◆ **Task goal**:
Pictures in the data below are not part of the copy; transcribe everything else exactly.

◆ **Dataset excerpt**:

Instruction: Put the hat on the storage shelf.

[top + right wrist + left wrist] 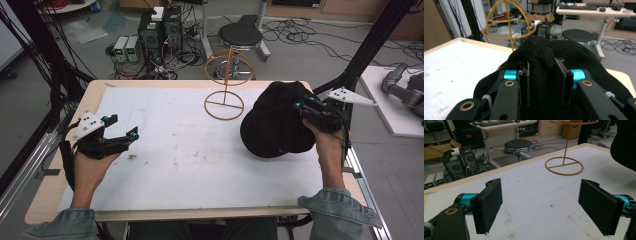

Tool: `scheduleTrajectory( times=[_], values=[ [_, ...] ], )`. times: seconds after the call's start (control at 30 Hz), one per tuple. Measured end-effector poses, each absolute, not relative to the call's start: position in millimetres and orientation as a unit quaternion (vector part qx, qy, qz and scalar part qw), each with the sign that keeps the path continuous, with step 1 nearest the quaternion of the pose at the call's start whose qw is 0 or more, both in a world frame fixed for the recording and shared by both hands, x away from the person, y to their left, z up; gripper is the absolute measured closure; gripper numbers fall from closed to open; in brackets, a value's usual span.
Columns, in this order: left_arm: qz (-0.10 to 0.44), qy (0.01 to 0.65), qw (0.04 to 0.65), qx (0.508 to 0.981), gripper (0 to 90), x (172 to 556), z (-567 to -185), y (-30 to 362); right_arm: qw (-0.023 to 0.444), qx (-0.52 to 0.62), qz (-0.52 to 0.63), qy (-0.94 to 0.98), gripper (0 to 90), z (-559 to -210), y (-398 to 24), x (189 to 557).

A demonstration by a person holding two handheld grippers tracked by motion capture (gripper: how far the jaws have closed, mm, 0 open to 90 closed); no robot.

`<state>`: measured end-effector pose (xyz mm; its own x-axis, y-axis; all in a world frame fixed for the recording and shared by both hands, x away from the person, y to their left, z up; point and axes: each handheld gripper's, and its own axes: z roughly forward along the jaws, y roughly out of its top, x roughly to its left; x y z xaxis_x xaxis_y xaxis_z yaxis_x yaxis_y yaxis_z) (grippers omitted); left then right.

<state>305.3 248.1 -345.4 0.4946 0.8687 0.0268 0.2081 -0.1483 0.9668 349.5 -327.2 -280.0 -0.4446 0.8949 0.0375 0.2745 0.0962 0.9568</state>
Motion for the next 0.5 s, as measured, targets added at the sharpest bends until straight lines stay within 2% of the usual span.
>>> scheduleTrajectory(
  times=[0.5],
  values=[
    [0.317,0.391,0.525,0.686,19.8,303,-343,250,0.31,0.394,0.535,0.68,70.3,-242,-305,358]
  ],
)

◆ **Problem solution**:
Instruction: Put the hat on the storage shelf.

[top + right wrist + left wrist] 

Tool: `scheduleTrajectory( times=[_], values=[ [_, ...] ], )`. times: seconds after the call's start (control at 30 Hz), one per tuple. Measured end-effector poses, each absolute, not relative to the call's start: position in millimetres and orientation as a unit quaternion (vector part qx, qy, qz and scalar part qw), each with the sign that keeps the path continuous, with step 1 nearest the quaternion of the pose at the call's start whose qw is 0 or more, both in a world frame fixed for the recording and shared by both hands, x away from the person, y to their left, z up; gripper is the absolute measured closure; gripper numbers fall from closed to open; in brackets, a value's usual span.
Columns, in this order: left_arm: qz (-0.10 to 0.44), qy (0.01 to 0.65), qw (0.04 to 0.65), qx (0.508 to 0.981), gripper (0 to 90), x (172 to 556), z (-567 to -185), y (-30 to 362); right_arm: qw (-0.023 to 0.444), qx (-0.52 to 0.62), qz (-0.52 to 0.63), qy (-0.94 to 0.98), gripper (0 to 90), z (-559 to -210), y (-398 to 24), x (189 to 557).

A demonstration by a person holding two handheld grippers tracked by motion capture (gripper: how far the jaws have closed, mm, 0 open to 90 closed); no robot.

`<state>`: measured end-effector pose (xyz mm; its own x-axis, y-axis; all in a world frame fixed for the recording and shared by both hands, x away from the person, y to their left, z up; point and axes: each handheld gripper's, and its own axes: z roughly forward along the jaws, y roughly out of its top, x roughly to its left; x y z xaxis_x xaxis_y xaxis_z yaxis_x yaxis_y yaxis_z) (grippers omitted); left then right.

<state>305.3 248.1 -345.4 0.4946 0.8687 0.0268 0.2081 -0.1483 0.9668 349.5 -327.2 -280.0 -0.4446 0.8949 0.0375 0.2745 0.0962 0.9568</state>
Motion for the next 0.5 s, as measured, targets added at the sharpest bends until straight lines stay within 2% of the usual span.
>>> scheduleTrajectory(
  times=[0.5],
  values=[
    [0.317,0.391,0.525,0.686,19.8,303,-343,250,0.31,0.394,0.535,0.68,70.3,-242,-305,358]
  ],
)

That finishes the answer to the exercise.